Phase I and Pharmacology Study of Ropidoxuridine (IPdR) as Prodrug for Iododeoxyuridine-Mediated Tumor Radiosensitization in Advanced GI Cancer Undergoing Radiation.

PURPOSE

Iododeoxyuridine (IUdR) is a potent radiosensitizer; however, its clinical utility is limited by dose-limiting systemic toxicities and the need for prolonged continuous infusion. 5-Iodo-2-pyrimidinone-2'-deoxyribose (IPdR) is an oral prodrug of IUdR that, compared with IUdR, is easier to administer and less toxic, with a more favorable therapeutic index in preclinical studies. Here, we report the clinical and pharmacologic results of a first-in-human phase I dose escalation study of IPdR + concurrent radiation therapy (RT) in patients with advanced metastatic gastrointestinal (GI) cancers.

PATIENTS AND METHODS

Adult patients with metastatic GI cancers referred for palliative RT to the chest, abdomen, or pelvis were eligible for study.

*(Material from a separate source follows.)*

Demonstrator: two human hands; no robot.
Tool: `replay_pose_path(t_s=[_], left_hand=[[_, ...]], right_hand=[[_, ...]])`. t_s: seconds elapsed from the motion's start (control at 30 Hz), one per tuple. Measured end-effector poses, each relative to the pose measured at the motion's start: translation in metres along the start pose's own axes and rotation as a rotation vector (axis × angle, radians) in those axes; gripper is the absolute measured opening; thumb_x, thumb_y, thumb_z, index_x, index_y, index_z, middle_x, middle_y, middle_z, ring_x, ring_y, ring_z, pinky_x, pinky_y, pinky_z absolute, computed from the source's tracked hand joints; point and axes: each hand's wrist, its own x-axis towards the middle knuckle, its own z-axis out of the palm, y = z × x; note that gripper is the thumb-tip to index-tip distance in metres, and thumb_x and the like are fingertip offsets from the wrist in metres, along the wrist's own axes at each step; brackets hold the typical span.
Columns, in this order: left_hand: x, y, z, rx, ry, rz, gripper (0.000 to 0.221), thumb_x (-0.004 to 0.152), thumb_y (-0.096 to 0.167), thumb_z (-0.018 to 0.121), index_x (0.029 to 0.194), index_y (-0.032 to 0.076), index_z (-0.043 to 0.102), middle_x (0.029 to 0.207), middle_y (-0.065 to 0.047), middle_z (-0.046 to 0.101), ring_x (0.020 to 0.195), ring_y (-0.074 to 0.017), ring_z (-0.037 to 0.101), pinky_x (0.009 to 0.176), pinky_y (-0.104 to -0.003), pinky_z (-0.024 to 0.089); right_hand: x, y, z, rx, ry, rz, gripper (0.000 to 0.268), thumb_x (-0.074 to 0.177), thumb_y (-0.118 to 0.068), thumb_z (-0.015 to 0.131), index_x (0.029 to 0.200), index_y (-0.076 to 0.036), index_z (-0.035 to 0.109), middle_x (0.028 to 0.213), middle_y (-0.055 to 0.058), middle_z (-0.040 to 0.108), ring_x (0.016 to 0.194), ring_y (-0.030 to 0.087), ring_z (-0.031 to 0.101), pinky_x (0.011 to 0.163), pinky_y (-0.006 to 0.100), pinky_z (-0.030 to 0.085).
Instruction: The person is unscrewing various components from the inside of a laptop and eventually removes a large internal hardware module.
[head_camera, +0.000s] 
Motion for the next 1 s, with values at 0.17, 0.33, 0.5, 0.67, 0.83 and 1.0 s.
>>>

Patients received IPdR orally once every day × 28 days beginning 7 days before the initiation of RT (37.5 Gy in 2.5 Gy × 15 fractions). A 2-part dose escalation scheme was used, pharmacokinetic studies were performed at multiple time points, and all patients were assessed for toxicity and response to Day 56.

RESULTS

Nineteen patients were entered on study. Dose-limiting toxicity was encountered at 1,800 mg every day, and the recommended phase II dose is 1,200 mg every day. Pharmacokinetic analyses demonstrated achievable and sustainable levels of plasma IUdR ≥1 μmol/L (levels previously shown to mediate radiosensitization). Two complete, 3 partial, and 9 stable responses were achieved in target lesions.

CONCLUSIONS

Administration of IPdR orally every day × 28 days with RT is feasible and tolerable at doses that produce plasma IUdR levels ≥1 μmol/L. These results support the investigation of IPdR + RT in phase II studies.